The Mask of Orpheus operates on several levels. Each of the principal characters appears in three guises. Man/Woman, Hero/Heroine, and Myth, portrayed respectively by an onstage singer, a mime, and a giant singing puppet (the double cast listings in the headnote are for the Man/Woman and Myths). In addition Orpheus appears as Apollo and Hades, Euridice as Persephone, Aristaeus as Charon, and The Oracle of the Dead as Hecate. There is also a singing Troupe of Ceremony that enacts various rituals as part of the main action as well as a mime Troupe of the Passing Clouds that interrupts the action at six points to act out lyrical and violent depictions of death from other myths. The mimes are accompanied by electronic music created by Birtwistle in collaboration with the late Barry Anderson.

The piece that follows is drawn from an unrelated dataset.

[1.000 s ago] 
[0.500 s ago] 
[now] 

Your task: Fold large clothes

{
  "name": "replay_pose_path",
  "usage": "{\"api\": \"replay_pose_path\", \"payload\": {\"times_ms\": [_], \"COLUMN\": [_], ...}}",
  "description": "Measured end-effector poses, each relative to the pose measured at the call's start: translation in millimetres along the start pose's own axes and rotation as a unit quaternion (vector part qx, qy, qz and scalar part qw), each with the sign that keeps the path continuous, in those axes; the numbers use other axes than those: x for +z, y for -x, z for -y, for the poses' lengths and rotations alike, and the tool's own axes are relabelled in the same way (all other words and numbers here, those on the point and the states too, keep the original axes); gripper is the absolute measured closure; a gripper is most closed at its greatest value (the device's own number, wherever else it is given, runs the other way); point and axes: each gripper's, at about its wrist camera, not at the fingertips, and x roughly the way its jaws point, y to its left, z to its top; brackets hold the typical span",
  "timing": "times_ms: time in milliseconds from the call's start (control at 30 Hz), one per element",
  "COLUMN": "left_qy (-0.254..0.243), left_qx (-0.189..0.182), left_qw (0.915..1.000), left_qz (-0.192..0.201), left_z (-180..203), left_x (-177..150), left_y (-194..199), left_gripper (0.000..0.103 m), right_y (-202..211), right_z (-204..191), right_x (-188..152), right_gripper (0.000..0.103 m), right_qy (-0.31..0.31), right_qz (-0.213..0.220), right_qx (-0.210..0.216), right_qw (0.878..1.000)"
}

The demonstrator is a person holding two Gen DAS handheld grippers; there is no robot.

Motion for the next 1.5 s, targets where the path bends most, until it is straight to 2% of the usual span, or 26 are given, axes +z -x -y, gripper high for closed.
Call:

The general progression is from Man to Myth, but that does not begin to adequately describe the layering of events as the myth is enacted and reenacted from a variety of points of view, often more than one at the same time. In the third act the action becomes so much a religious rite that it is presented simultaneously in English and an invented language created out of the phonemes of "Orpheus" and "Euridice." Structurally, much as Punch and Judy is made from over a hundred individual closed forms, The Mask of Orpheus is divided into 126 discrete events, always grouped in threes and further sorted into recitative and aria. The events sometimes appear layered as many as three deep at any one time. Although this sounds incredibly daunting it really isn't. There is a chart for each of the three acts that shows the structure quite clearly, and in turn this facilitates following Peter Zinovieff's libretto. This is presented in its original guise before the rearrangements made by Birtwistle during composition as well as the abbreviations that were made in the course of preparing the first production. The latter are referred to as cuts in the notes, but since there would be no reason to incorporate such in a concert performance I suspect they are in fact revisions now incorporated in the published score. Since the singers all have remarkably precise and utterly clear diction it is probably more helpful to follow along with the scenario and track list since, like Four Saints in Three Acts and Satyagraha, the action is more or less independent of the actual sung words.

The large cast is beyond praise. One needs to especially note Jon Garrison and Peter Bronder, as Orpheus the man and myth respectively. They both sing with great beauty as well as impeccable diction. They have a great deal of spoken word as well as singing, and each of them manages the spoken portions with such musicality that one barely registers the transitions from speech to song. The recorded sound is remarkably clear, especially given the live circumstances of recording the opera in concert. The integration of the electronic music into the fabric of the stringless orchestra is perfectly handled, and the audience is awesomely quiet. Andrew Davis is a wonderful opera conductor. He handles his massive and diverse forces with great assurance. I heard several of his performances of Mozart at the Chicago Lyric Opera, where he is to take over as music director. Might one hope he will re-create this splendid performance in his new home?

After all this what can I possibly say but go out and buy it?